An Australian photographer has been taking Chinese couples to outlandish locales, such as fake villages and swimming tanks, to capture pre-wedding pictures — a booming business that pays up to $1 million in the name of perfection.
She learned that pre-nuptial photography is taken seriously in China, with some couples posing in shoots comparable to a Hollywood film.
“Brides were dressed in extravagant dresses of different colors, and were always racing around with sneakers peeking out from underneath the dresses,” she told the Daily Mail. “Grooms all had these wonderful fun suits and they all seemed to be running around followed by young entourages of photographers and stylists.”

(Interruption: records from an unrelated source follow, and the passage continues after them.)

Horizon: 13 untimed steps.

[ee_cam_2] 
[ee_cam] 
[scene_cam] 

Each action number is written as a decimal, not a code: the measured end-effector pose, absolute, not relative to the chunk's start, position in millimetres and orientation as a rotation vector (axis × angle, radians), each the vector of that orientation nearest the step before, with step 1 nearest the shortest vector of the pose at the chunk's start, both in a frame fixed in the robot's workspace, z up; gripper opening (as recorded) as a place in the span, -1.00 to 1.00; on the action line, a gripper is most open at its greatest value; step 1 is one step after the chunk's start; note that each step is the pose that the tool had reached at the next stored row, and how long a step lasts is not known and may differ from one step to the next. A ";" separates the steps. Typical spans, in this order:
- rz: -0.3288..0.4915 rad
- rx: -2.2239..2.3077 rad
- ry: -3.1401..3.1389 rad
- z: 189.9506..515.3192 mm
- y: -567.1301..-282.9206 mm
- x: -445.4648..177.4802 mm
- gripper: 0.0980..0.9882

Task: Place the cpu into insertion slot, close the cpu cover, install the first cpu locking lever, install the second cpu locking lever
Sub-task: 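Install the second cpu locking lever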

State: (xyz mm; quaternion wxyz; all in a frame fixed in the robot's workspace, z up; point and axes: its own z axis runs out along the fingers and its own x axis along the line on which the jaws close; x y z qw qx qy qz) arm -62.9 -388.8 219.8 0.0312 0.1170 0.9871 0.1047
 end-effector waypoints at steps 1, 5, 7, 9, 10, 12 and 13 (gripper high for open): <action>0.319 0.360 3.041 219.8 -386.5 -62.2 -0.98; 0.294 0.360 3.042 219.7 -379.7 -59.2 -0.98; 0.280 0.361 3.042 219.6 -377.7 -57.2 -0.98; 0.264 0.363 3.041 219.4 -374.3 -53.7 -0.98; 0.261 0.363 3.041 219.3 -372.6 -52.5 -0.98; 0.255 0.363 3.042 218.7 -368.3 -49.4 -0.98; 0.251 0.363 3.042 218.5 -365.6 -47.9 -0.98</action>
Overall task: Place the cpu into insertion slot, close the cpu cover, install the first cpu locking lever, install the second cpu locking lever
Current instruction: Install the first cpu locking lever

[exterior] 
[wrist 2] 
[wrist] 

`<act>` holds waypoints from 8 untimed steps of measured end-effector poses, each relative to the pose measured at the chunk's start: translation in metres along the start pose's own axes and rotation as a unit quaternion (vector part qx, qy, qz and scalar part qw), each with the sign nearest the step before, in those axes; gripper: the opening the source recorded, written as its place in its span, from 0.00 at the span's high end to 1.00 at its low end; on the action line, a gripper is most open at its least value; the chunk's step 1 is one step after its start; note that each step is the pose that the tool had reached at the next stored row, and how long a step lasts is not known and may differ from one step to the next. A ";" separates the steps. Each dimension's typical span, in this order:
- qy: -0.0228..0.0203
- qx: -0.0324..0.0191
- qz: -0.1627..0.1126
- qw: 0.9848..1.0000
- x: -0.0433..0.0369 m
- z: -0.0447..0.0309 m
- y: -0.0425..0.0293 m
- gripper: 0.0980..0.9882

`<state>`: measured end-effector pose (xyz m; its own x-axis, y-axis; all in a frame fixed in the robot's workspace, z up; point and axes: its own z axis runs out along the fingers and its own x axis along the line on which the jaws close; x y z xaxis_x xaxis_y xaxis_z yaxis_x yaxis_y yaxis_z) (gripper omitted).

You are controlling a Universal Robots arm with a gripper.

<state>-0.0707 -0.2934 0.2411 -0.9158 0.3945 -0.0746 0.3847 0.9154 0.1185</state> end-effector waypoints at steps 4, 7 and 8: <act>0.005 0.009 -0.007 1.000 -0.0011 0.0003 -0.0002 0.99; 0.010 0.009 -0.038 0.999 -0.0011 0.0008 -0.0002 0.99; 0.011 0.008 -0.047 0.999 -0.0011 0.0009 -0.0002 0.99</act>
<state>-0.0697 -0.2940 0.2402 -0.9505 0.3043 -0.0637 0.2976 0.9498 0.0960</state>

One popular shooting location is Thamestown, a fictitious English village featuring cobbled streets and a “church” exclusively used for photography.
She has also captured moments in a fake Santorini, as well as underwater, up a steep mountain and against an epic cityscape, among others. Some couples also choose to be their own heroes in action photo shoots.

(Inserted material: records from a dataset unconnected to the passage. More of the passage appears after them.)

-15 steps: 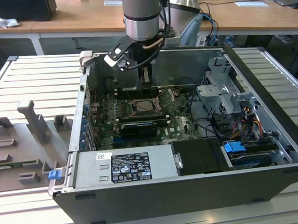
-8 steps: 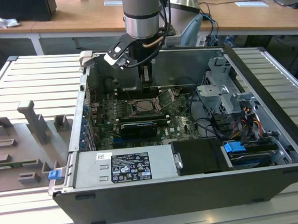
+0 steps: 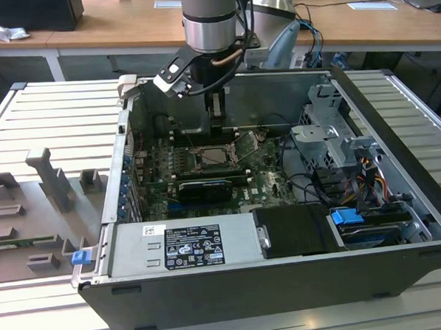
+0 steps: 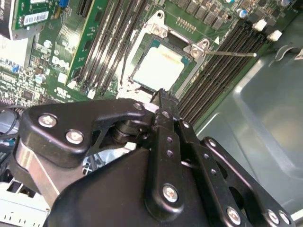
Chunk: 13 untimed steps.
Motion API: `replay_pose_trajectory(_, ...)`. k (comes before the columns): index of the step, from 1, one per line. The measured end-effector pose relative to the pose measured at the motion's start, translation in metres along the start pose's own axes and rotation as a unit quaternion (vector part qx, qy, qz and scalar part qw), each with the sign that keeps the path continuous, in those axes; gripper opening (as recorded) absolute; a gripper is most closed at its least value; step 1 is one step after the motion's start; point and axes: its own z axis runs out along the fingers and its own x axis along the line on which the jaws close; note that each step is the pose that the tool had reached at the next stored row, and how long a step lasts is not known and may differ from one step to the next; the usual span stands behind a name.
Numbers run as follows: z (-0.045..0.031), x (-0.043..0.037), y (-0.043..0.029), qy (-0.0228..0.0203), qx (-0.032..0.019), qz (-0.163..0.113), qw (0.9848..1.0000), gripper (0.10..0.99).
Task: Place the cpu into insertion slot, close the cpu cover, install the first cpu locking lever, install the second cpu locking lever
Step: 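Close the cpu cover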
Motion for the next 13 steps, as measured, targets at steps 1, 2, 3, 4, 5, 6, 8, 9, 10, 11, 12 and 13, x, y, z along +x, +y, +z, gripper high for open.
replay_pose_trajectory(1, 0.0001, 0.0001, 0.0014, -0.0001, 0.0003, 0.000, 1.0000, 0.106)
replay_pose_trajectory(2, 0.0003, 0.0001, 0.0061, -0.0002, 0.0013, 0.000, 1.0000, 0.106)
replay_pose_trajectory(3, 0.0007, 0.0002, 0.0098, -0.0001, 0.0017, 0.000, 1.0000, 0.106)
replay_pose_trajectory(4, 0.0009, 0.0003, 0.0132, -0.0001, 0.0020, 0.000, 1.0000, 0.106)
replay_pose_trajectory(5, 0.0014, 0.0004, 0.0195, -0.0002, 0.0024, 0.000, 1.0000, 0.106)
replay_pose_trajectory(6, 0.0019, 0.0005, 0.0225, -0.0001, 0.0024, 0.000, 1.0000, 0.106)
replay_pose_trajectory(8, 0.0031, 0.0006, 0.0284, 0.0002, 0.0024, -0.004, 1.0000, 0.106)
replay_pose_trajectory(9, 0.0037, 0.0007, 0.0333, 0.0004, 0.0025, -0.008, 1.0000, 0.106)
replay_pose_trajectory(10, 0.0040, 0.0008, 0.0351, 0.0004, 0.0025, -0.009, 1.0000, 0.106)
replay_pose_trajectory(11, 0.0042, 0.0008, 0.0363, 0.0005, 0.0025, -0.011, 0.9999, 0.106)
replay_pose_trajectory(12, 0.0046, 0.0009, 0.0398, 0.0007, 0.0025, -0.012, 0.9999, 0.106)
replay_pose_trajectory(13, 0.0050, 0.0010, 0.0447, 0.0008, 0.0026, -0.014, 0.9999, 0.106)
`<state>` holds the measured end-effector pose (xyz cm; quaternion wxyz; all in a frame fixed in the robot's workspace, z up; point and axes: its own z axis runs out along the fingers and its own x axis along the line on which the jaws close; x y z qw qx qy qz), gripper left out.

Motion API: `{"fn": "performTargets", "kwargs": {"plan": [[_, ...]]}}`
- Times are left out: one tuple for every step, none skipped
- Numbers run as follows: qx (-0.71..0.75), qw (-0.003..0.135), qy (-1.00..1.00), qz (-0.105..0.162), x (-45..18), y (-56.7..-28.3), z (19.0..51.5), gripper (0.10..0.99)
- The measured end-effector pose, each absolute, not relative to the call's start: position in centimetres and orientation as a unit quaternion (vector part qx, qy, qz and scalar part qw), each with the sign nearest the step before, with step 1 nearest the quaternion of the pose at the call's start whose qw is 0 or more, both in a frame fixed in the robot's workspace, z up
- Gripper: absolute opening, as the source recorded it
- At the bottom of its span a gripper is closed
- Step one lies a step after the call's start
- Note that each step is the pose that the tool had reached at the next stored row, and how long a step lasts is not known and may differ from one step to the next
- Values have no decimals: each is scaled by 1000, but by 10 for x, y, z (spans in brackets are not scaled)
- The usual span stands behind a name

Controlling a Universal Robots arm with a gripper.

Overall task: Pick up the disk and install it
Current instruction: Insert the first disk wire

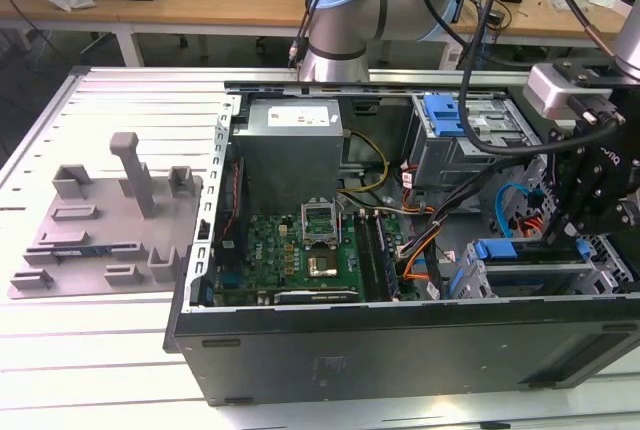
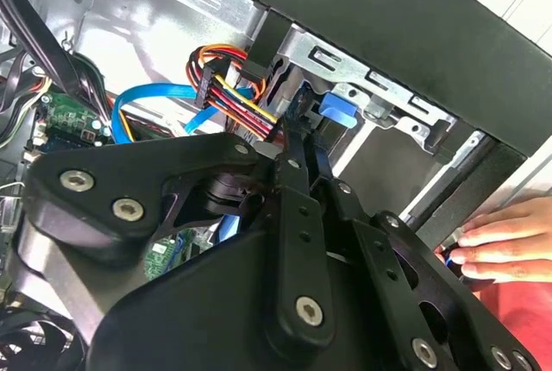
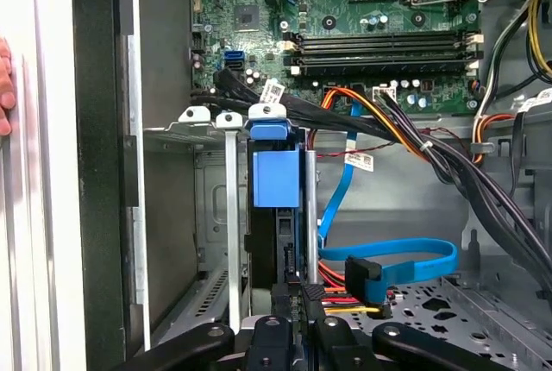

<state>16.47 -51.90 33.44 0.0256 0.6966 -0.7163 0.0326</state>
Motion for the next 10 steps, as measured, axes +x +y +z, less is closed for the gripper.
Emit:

But the most popular set-up is one that shows European elegance.
“Royalty is perennially popular. French parlors, European sets and the like. I think this is because China doesn’t really have this reference in their history of opulence – so it’s an exotic fantasy,” she said.
“But the trends and times are changing, and American blockbuster film sets are also becoming massively popular backdrops. It’s about having fun as well as creating a dream.”
According to Olivia, costs vary “a lot” for these photo shoots, ranging from very cheap ones to a whopping $1 million.
“Most packages are very cheap, and you normally get six costume and backdrop changes alongside makeup artists and stylists. That would normally cost around $400. However, it can also be very expensive. For the small percentage of very wealthy customers, I have been told that the shoots can go up to $1 million.”
“However, this would normally include actually traveling to an exotic location like Antarctica, and potentially making a pre-wedding film as well,” she added.
Olivia’s work is currently on display in an exhibit called “China Love” in Sydney. She is also finishing a documentary of the same title, which opens at the Sydney Film Festival in June.